Section 10.42 (030I): Separable extensions

10.42 Separable extensions

In this section we talk about separability for nonalgebraic field extensions. This is closely related to the concept of geometrically reduced algebras, see Definition 10.43.1.

Definition 10.42.1. Let $K/k$ be a field extension.

We say $K$ is separably generated over $k$ if there exists a transcendence basis $\{ x_ i; i \in I\}$ of $K/k$ such that the extension $K/k(x_ i; i \in I)$ is a separable algebraic extension.
We say $K$ is separable over $k$ if for every subextension $k \subset K' \subset K$ with $K'$ finitely generated over $k$ , the extension $K'/k$ is separably generated.

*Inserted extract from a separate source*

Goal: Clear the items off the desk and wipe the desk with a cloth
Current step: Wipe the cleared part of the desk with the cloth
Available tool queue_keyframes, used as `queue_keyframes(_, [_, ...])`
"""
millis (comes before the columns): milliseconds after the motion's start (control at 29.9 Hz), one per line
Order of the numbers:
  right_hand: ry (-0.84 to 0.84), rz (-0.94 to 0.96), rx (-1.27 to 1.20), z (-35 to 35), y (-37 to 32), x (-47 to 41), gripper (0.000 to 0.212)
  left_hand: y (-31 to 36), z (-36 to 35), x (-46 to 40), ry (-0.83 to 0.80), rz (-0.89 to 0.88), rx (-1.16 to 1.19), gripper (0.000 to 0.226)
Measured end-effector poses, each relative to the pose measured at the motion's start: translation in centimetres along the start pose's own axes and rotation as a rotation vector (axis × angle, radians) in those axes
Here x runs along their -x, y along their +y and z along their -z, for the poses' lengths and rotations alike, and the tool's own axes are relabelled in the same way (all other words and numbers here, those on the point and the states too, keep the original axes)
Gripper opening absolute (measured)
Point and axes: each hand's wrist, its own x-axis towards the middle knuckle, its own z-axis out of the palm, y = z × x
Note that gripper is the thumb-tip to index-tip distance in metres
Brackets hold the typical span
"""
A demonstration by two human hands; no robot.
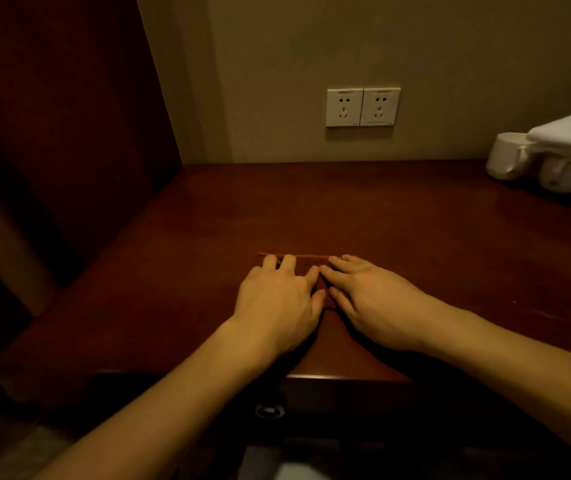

With this awkward definition it is not clear that a separably generated field extension is itself separable. It will turn out that this is the case, see Lemma 10.44.3.

Lemma 10.42.2. Let $K/k$ be a separable field extension. For any subextension $K/K'/k$ the field extension $K'/k$ is separable.

Proof. This is direct from the definition. $\square$

Lemma 10.42.3. Let $K/k$ be a separably generated, and finitely generated field extension. Set $r = \text{trdeg}_ k(K)$ . Then there exist elements $x_1, \ldots , x_{r + 1}$ of $K$ such that

$x_1, \ldots , x_ r$ is a transcendence basis of $K$ over $k$ ,
$K = k(x_1, \ldots , x_{r + 1})$ , and
$x_{r + 1}$ is separable over $k(x_1, \ldots , x_ r)$ .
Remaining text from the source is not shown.